Waverley Primary School – Careers Education, Information and Guidance (CEIAG)

 

At Waverley Primary school we pride ourselves on being a place which fosters a life-long love of learning by providing a range of opportunities which help our pupils to make progress towards their learning and employment goals.  Careers Education, Information and Guidance (CEIAG) is a major contributing factor towards preparing young people for the opportunities, responsibilities and experiences they will encounter in school, in further education and in working life. It not only supports children to achieve their full potential, but also empowers them to plan and manage their own futures, raises their aspirations and promotes equality, diversity and social mobility.

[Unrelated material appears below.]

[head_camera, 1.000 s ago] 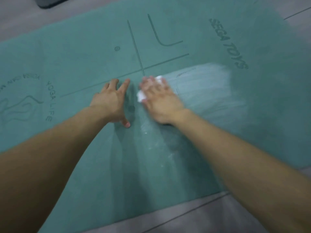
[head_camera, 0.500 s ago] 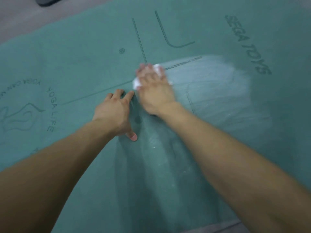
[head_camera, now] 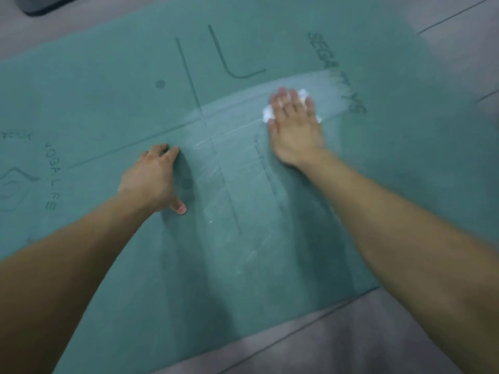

Two years ago, Waverley Primary was selected as one of 70 schools to be involved in a pilot programme looking at implementing the eight Benchmarks of Good Career Guidance within Primary Schools. Developed by Professor John Holman, these benchmarks have been used as a core framework for both the Careers Strategy “Making the Most of Everyone’s Skills and Talents - 2017” and the Statutory Guidance, “Careers Guidance and Access for Education and Training Providers” which was published in January 2018.  Both of these documents are available to download at the top of this page. 

 

 

8 Benchmarks for Good Career Guidance

 

  1. A stable careers programme
    Every school and college should have an embedded programme of career education and guidance that is known and understood by pupils, parents, teachers and employers.
     
  2.  Learning from career and labour market information
    Every pupil, and their parents, should have access to good quality information about future study options and labour market opportunities. They will need the support of an informed adviser to make the best use of available information.

 

  1. Addressing the needs of each pupil
    Pupils have different career guidance needs at different stages. Opportunities for advice and support need to be tailored to the needs of each pupil. A school’s careers programme should embed equality and diversity considerations throughout.

 

 

  1. Linking curriculum learning to careers
    All teachers should link curriculum learning with careers. For example, STEM subject teachers should highlight the relevance of STEM subjects for a wide range of career pathways.

 

  1. Encounters with employers and employees
    Every pupil should have multiple opportunities to learn from employers about work, employment and the skills that are valued in the workplace. This can be through a range of enrichment opportunities including visiting speakers, mentoring and enterprise schemes.

 

 

  1. Experience of workplaces
    Every pupil should have first-hand experiences of the workplace through work visits, work shadowing and/or work experience to help their exploration of career opportunities, and expand their networks.

 

  1. Encounters with Further or Higher Education
    All pupils should understand the full range of learning opportunities that are available to them. This includes both academic and vocational routes and learning in schools, colleges, universities and in the workplace.

 

 

  1. Personal Guidance
    Every pupil should have opportunities for guidance interviews with a Careers Adviser, who could be internal (a member of school staff) or external, provided they are trained to an appropriate level. These should be available whenever significant study or career choices are being made. They should be expected for all pupils but should be timed to meet their individual needs.

 

Waverley Primary is committed to achieving these career benchmarks as part of our careers programme which is underpinned by other key school policies including the PHSE policy, the Curriculum Policy and the SEND policy.

 

How we Support Early Career Aspiration at Waverley:

We know that even at the young age of three or four, children are already starting to form their first aspirations. By six they are starting to have opinions on what they think they can or can’t do in the future. And by the time they’re 10, young people start to make decisions which could go on to limit their future options.
This is why we have embarked on a pilot programme partnership with North East Local Enterprise Partnership (NELEP) to strengthen careers guidance for pupils and help open their eyes to the range of possibilities their futures hold.
The support from colleagues from NELEP will help us to make sure that all Waverley children have the best possible guidance to help them understand the exciting opportunities that are open to them as they grow up.
It’s not about children choosing their future jobs at this very young age. It’s about helping our children and young people to have ambitions and aspirations for themselves, helping them to learn about the variety of jobs open to them and the fantastic range of opportunities we have in the region, and to gain a broad understanding of the routes to get into work, including the essential skills and attitudes required to be successful in the workplace.